In this case, in the state where the transfer belt 4 is attracted to the photosensitive drum 2BK at the contact section N, the driving roller 31 applies a tension on the transfer belt 4 for the above-mentioned minute time. Thus, even after the image forming operation, the transfer belt 4 become tensioned between the photosensitive drum 2BK and the driving roller 31. Accordingly, at the start of the next image forming operation, the time for applying a tension to the transfer belt 4 can be eliminated, thereby further shortening the first output time.

Furthermore, by providing a minute time difference between the timing at which the driving roller 31 stops driving and the timing at which the photosensitive drums 2M, 2C, 2Y and 2BK stops driving, the photosensitive drums 2M, 2C, 2Y and 2BK and the transfer belt 4 may be stopped simultaneously.

Still furthermore, the transfer bias may be applied or not except when the image forming operation is started and terminated, and when the toner image is transferred on the sheet P.

The transfer belt may be used as an intermediate transfer belt. In this case, the toner image formed in each of the photosensitive drums is transferred on the transfer belt and then, transferred on the sheet.

Further, the present invention can apply to monochrome copying machines having one photosensitive drum as well as other image forming devices other than the copying machines.

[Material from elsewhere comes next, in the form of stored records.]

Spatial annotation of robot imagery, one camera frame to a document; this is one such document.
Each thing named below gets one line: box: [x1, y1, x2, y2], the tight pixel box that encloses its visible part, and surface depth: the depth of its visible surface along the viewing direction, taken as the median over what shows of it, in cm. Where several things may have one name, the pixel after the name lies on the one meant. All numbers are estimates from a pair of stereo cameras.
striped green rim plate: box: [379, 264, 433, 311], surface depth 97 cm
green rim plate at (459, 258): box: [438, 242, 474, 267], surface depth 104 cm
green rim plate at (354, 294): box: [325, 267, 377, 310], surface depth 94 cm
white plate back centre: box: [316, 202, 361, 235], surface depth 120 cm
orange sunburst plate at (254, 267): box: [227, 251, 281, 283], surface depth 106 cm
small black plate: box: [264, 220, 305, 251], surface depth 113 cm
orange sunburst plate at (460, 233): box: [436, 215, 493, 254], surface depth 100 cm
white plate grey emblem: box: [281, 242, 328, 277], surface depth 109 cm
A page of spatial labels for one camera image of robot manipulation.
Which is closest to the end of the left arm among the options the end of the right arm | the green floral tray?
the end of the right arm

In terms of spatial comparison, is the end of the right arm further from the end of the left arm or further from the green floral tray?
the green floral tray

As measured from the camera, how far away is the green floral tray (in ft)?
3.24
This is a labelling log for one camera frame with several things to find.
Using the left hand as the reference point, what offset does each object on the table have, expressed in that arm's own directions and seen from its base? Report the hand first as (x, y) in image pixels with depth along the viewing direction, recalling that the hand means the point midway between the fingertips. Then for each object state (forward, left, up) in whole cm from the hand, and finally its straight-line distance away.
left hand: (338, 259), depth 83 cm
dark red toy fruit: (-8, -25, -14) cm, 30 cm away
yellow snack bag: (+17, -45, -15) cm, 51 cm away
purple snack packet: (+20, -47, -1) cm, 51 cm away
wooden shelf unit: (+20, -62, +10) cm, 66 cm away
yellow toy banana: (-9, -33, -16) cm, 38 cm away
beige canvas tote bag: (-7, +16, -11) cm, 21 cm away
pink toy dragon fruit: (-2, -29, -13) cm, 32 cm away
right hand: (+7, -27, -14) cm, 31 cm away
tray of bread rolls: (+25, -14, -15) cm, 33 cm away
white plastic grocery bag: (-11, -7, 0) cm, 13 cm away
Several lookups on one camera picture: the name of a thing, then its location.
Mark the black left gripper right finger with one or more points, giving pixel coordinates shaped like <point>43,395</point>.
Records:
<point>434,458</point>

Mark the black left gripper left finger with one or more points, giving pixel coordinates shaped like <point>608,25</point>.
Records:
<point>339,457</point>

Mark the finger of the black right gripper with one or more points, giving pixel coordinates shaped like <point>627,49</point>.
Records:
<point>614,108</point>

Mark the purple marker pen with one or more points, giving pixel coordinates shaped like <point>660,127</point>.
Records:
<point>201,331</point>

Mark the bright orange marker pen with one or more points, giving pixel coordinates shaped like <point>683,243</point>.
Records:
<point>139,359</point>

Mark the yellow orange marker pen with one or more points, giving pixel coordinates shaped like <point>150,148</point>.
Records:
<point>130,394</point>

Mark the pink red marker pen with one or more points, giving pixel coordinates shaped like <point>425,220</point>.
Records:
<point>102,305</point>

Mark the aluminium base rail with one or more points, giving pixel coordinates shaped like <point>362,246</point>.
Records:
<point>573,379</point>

This Application corresponds to Japanese Patent Application No. 2005-54416 filed with the Japanese Patent Office on Feb. 28, 2005, the disclosure of which is incorporated herein by reference.

Claims

1. An image forming apparatus comprising: a drum-shaped image carrier; a transfer belt which is extended between at least two rollers so as to rotationally move, has a stretch section in contact with the image carrier; and a transfer bias applying means which applies an electrical charge for transfer on a contact section between the transfer belt and the image carrier, wherein

at the start of an image forming operation,

operations of the transfer bias applying means, the rollers and the image carrier are started at predetermined minute intervals in the following order,

(a) the transfer bias applying means is operated,

(b) the rollers are rotated, and

(c) the rotation of the image carrier is started.

2. An image forming apparatus as stated in claim 1, further comprising a stop control means which stops the operation of the transfer bias applying means after the rotational movement of the transfer belt and the rotation of the image carrier is stopped.

3. An image forming apparatus as stated in claim 1, wherein the image carrier is formed using amorphous silicon.